A pilot scheme established "shooting galleries" in London, Brighton and Darlington, where addicts could get drugs and inject under supervision. The scheme cut crime and stopped street sales. Crimes committed by the addicts dropped from about 40 to six a month after six months of treatment, said Professor John Strang, the head of the National Addiction Centre at the Maudsley hospital. A third of addicts stopped using street heroin and the number of occasions when the rest "scored" dropped from every day to four to five times a month, on average.

Long-term heroin users are among the hardest addicts to treat. They often steal to fund their habit, which accounts for a large proportion of crime in Britain; one in 10 drug addicts commit three-quarters of all acquisitive crime, according to official figures.
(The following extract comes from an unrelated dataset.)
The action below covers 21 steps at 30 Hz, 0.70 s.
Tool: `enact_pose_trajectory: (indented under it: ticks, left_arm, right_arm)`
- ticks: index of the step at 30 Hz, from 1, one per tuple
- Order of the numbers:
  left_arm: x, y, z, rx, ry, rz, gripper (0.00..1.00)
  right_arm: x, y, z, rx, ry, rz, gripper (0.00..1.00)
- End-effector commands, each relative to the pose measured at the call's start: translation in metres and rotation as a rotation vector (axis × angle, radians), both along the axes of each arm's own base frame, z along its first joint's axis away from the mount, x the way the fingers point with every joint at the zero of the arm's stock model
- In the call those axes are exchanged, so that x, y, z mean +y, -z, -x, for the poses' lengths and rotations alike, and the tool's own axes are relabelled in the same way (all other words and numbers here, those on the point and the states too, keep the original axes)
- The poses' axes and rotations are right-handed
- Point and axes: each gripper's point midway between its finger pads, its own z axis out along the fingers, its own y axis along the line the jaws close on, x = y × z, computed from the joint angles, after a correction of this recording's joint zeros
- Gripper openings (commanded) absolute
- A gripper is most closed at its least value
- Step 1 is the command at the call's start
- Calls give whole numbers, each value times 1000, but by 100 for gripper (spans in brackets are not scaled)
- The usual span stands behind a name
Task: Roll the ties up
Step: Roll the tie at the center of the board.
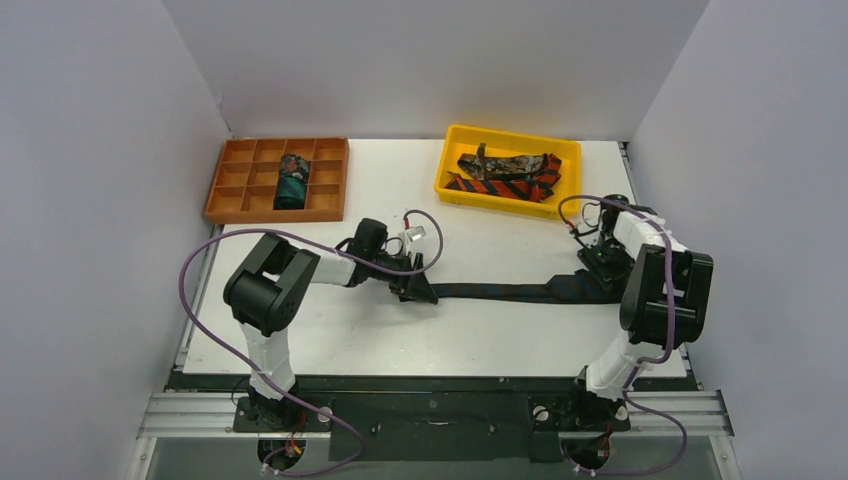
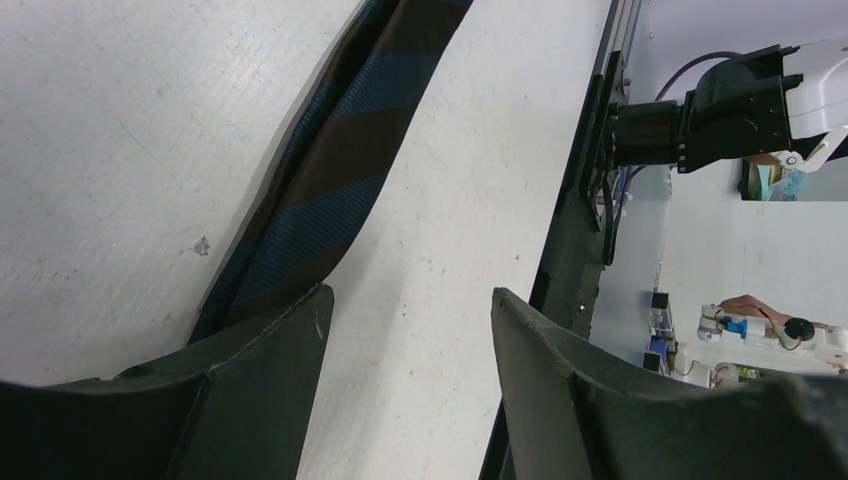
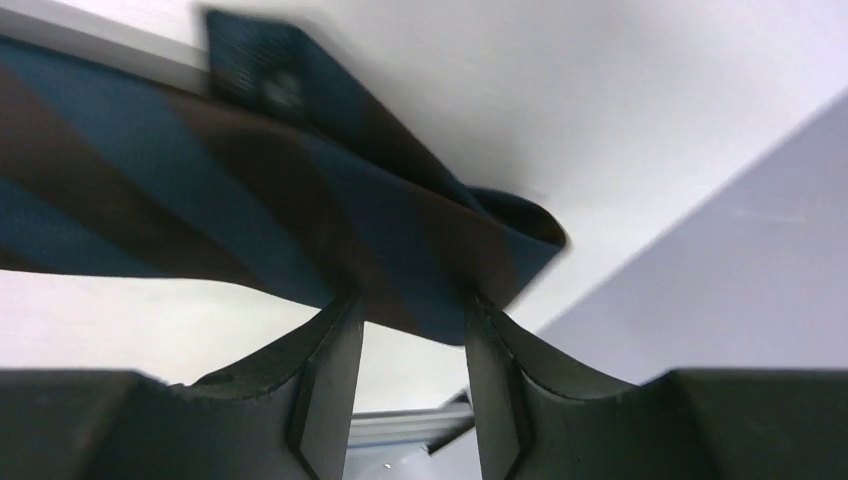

The British scheme is modelled on the Swiss scheme, where injecting clinics are deemed to have "medicalised" heroin use, removing its glamour and transforming it from an act of rebellion to an illness requiring treatment. Similar clinics have been established in France, Germany and Canada.

The Swiss programme was launched in 1994. The parliament had already approved a proposal to make it permanent but the conservatives challenged the decision and forced a national referendum under Switzerland's cherished direct democracy.

In Britain, there are about 280,000 drug users, most taking heroin and crack cocaine, and about 2,500 drug-related deaths each year. The pilot scheme, targeted at the 3,000 to 6,000 long-term addicts, operates 365 days a year and costs £15,000 annually per addict, three times the normal cost of providing oral methadone treatment.

Professor Strang said it was "intensive care for drug addicts" and was "more expensive than standard treatment but a third of the cost of sending them to prison at £44,000 a year. And when they go to prison they become re-addicted on release."

"We have constructed a sterile clinical environment so as to increase the separation from street drug use. We are dealing with a profound drug hunger and trying to medicalise it in order to break the link with street heroin use and crime."